Germany plans fund to thwart unwanted foreign takeovers: report

Germany is planning to create a sovereign fund that would effectively ward off foreign takeovers of key German enterprises, in a marked shift from its “hands-off” policy on business dealings.

Presenting the national industry strategy for 2030 at a news conference in Berlin in February, German economy minister Peter Altmaier said the government plans to pass legislation by the end of 2019 to create a state-owned fund that can protect key companies from takeovers by Chinese and other foreign firms.
Altmaier proposed the fund in February as part of a more defensive industrial strategy.
According to a Reuters report that cited German government officials, the government is now working on draft laws so as that the fund would be running next year.
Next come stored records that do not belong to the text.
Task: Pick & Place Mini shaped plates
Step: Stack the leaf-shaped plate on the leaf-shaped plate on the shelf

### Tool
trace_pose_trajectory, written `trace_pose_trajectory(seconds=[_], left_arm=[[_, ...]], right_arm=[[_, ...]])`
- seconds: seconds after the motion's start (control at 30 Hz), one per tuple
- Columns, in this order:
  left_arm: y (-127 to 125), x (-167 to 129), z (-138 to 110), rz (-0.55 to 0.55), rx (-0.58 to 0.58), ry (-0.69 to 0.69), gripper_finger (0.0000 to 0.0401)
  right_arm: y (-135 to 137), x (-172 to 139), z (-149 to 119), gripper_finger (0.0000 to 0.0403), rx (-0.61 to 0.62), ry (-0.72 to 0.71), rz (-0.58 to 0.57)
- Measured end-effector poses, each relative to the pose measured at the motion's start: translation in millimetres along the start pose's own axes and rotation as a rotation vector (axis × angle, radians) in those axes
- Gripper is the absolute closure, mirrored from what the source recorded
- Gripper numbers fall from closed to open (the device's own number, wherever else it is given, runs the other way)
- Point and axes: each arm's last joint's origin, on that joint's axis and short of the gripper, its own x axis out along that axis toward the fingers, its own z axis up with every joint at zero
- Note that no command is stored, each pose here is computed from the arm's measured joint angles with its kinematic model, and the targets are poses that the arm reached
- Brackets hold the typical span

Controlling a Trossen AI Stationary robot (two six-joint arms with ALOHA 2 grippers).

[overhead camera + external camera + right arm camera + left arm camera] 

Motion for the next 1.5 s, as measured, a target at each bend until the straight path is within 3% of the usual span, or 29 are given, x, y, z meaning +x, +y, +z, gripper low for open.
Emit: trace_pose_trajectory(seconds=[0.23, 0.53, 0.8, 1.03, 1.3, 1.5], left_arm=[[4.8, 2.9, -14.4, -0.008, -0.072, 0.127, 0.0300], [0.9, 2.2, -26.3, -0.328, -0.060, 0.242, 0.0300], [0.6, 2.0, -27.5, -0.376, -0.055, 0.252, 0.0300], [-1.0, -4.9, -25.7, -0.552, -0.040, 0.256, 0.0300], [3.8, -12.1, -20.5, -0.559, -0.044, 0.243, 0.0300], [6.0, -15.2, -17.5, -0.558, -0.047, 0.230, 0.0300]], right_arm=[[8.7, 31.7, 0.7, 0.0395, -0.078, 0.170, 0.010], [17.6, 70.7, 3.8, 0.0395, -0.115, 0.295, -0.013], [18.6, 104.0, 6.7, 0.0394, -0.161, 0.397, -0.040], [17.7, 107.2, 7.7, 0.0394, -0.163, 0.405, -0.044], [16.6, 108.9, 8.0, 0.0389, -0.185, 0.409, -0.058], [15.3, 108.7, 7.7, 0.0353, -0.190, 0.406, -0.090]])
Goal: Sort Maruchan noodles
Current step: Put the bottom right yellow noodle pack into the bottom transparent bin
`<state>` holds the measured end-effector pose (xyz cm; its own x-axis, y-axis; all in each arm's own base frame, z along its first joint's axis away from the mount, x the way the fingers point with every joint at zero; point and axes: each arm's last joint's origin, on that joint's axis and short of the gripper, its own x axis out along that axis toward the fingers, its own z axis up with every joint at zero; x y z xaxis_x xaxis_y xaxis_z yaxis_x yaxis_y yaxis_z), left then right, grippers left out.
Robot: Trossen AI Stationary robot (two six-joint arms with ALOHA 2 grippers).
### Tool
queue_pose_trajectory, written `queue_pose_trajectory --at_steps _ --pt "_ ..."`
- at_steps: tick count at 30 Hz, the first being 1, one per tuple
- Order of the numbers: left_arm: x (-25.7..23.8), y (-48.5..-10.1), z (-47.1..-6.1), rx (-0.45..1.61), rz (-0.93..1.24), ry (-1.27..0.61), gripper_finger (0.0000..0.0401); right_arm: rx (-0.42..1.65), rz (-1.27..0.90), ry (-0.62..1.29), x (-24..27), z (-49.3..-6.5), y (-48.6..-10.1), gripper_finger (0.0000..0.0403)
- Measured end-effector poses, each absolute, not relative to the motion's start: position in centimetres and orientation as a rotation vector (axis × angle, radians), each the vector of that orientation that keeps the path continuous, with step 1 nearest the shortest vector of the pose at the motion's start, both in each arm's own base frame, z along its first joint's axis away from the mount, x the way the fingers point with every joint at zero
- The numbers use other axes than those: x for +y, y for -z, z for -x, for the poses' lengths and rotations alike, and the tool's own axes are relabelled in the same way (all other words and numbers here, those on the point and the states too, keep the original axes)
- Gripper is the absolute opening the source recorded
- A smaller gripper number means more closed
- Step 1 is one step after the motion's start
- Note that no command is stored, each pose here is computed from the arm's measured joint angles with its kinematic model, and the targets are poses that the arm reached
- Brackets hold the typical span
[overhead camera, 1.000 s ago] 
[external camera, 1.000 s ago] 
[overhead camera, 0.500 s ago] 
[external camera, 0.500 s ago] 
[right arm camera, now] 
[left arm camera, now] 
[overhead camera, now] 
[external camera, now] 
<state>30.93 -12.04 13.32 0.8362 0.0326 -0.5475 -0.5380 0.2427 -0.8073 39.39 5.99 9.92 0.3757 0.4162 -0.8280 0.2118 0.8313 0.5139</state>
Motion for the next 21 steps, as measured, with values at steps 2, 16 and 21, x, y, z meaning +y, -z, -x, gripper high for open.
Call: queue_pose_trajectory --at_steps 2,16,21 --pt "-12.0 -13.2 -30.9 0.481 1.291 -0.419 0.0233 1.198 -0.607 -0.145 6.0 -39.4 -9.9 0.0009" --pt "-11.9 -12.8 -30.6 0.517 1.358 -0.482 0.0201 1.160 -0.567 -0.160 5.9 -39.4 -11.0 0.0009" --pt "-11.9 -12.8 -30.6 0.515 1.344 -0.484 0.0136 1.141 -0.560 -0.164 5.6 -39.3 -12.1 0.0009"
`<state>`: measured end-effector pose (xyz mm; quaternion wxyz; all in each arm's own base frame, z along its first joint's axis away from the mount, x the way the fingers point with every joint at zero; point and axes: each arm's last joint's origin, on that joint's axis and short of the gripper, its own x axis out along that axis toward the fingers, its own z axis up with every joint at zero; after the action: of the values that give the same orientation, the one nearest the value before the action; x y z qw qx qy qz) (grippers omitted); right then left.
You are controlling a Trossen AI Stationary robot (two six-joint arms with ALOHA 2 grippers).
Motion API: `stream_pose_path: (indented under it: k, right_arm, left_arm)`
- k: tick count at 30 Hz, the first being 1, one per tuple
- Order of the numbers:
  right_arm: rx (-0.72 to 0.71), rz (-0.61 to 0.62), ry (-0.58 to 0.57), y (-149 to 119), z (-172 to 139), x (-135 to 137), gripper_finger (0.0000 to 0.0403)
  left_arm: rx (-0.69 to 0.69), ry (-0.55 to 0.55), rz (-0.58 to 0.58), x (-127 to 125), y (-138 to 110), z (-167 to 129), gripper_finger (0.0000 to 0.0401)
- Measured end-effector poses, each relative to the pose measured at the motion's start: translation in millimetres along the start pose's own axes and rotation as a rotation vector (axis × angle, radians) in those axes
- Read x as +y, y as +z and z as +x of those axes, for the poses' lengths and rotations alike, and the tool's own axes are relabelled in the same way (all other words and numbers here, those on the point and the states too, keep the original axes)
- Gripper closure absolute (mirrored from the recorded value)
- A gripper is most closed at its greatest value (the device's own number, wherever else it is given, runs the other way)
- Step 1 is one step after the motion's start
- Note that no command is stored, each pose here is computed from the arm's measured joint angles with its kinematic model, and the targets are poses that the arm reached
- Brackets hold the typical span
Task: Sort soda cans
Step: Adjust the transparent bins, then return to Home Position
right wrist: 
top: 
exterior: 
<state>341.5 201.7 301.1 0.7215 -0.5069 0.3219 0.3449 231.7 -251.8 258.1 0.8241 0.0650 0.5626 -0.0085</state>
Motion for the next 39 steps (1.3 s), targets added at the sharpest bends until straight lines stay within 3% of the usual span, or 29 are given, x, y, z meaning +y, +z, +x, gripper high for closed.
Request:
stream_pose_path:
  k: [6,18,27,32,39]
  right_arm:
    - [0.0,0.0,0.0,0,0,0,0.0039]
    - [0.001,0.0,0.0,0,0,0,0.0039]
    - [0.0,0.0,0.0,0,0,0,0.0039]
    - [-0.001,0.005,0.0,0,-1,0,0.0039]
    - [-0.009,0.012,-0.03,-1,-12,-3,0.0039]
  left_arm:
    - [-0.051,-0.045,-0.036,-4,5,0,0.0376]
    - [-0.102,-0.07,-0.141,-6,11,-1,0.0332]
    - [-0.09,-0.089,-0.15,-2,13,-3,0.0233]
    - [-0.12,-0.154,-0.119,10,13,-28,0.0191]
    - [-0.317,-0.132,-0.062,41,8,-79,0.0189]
The proposed fund, when created, would work with the private sector when buying company stakes to foil unwelcome takeovers, the report quoted unnamed senior government officials as saying.
According to the Reuters report, the state-owned investment fund will work with private sector by initially buying a stake and then selling it to private investors within the country or by working with private investors from the start.
“In the past, Germany was too reluctant to define its national interests. This is changing now,” the first government official said.
“We see that we cannot lean back anymore and let everything be decided by the free play of market forces,” he said. “And this means more protection from the state.”
Germany’s transformation from a market-driven economy to a policy-led one cones in response to China’s emergence from a customer to a competitor and US President Donald Trump’s threats of unilateral trade sanctions and higher tariffs, says the report.
The European Commission has urged member countries f the European Union to back its ideas to curb raids by Chinese companies.
Within the EU also the bloc is reconsidering its industrial strategy and relations to suit individual countries and ward off attacks by increased investment in critical sectors, especially by Chinese state-owned enterprises.
Under the present conditions where individual states direct the course of businesses, Germany finds it difficult to continue free-market policy it has been following from the time of post-war economy minister Ludwig Erhard.